The baby may be considered to have already developed some mediating means of relating to the other on the basis of previous interactional experiences. These means will come to furthered by the way in which the adult may be considered to offer a "scaffold" on which the infant may support itself as it acquires increasingly more powerful means of interacting with the other. Such a scaffolding model has been proposed by Bruner, Newson and others. By treating the infant as already capable of meaningful communication, mothers in this perspective performs a scaffolding function, "by which intentions are imputed or attributed as a stage towards their subsequent acquisition by the infant".2 The mother's attribution of meaningful intentions and capacities to the child, and responding accordingly while in control, enables the child to partake in the process, and gradually acquire the means of sharing in the co-ordination of the process.
The pattern labeled "imitation" may play in important part in this process. When mothers from birth on reflect back to their infants gestures and vocalizations which the infant has produced, and insert their own copy of the infant's production into a sequence of his repeated responses, and then greet with delight the similar response that appears as an imitation, certain productions by the infant will be endowed by communicative significance (Schaffer, 1984). Clearly, scaffolding can be seen to play a significant role in the process of cultural and linguistic acquisition of mediate means for communication. From this, proper replication of linguistically significant productions may be expected to be stimulated, as part of the process of entering through protoconversation, the gate to a common language horizon. This calls for the complementary account in terms of the cultural heritage and linguistic means of representations which the adult brings to bear on the process, considered in the domain of the adult in control of the process or as providing a scaffolding function.
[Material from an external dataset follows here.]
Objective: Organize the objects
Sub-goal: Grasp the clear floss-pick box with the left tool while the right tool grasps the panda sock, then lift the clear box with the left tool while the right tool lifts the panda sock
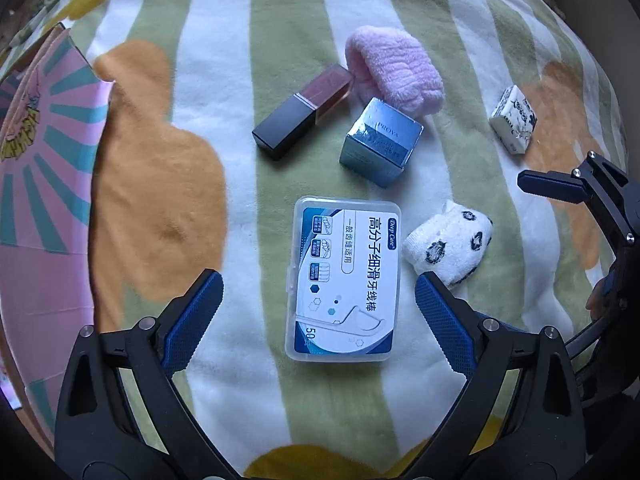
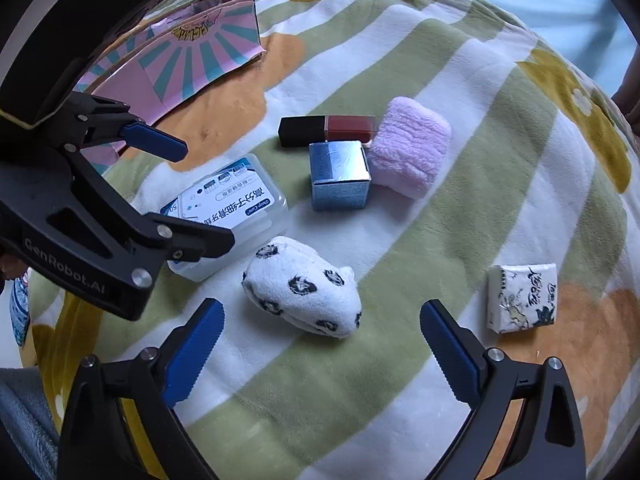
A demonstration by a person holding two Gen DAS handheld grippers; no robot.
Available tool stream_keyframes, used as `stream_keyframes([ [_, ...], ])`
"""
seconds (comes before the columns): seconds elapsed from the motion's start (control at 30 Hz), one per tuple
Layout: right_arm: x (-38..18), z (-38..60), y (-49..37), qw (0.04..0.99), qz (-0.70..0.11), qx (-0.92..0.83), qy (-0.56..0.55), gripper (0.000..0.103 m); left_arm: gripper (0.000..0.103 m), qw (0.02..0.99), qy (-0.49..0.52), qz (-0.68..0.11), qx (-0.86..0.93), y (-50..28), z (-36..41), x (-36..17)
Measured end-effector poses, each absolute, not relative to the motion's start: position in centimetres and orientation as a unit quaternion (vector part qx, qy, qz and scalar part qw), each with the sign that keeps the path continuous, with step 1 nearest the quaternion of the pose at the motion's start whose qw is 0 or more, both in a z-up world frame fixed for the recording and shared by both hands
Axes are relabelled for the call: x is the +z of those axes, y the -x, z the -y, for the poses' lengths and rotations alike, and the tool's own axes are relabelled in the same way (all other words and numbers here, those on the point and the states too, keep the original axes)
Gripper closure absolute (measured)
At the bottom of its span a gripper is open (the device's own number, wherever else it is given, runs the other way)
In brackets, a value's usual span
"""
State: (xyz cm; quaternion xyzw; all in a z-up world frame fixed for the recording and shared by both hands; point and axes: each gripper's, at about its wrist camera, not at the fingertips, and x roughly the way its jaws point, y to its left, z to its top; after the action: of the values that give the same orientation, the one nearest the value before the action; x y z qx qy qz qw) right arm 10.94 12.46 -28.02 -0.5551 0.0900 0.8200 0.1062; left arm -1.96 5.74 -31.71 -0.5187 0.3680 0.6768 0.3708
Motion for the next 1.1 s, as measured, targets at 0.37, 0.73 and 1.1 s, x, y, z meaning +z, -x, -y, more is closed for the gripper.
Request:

In terms of the scaffolding model the very process by which the mother or another adult treats and responds to the infant as if the baby is capable of mutual understanding and reciprocal relations, is seen to provide the mechanisms through which the child becomes capable of mediate understanding and reciprocity (Cf. for example, Bruner;...; Chappell and Sander, 1979; Newson, 1979). There is an initial asymmetry in terms of symbolic capacity and control which, by virtue of scaffolding, may be seen to pave the way for the more symmetric modes of symbolic interaction to emerge later.
Symmetry in peer interaction?
A certain symmetry appears to be manifested fairly early in peer interaction. Verba, Stambak and Sinclair (1982) study interaction between children of 18 to 24 months of age. They appear to be carefully observing each other, sometimes addressing the other, for example by offering objects to the peer as an invitation to join in a common activity. When seated around a table with objects placed on the table top, the action of one child may be taken up by another, or by several others. The children observe one another, and complement each other's actions with these objects (albeit more rarely). During a long period they all transform the initial action into an intricate sequence of related activities whereby the participants contribute through a process of imitative and creative interaction of the modifications of the initial action. The investigators report a case where they "struck by the fact that a child "understands" the problem with which another child is dealing even if that other child does not succeed in solving it. He shows this understanding by demonstrating the right solution after using a stratagem to the gain possession of the necessary object." (Verba et al, 1982: 293).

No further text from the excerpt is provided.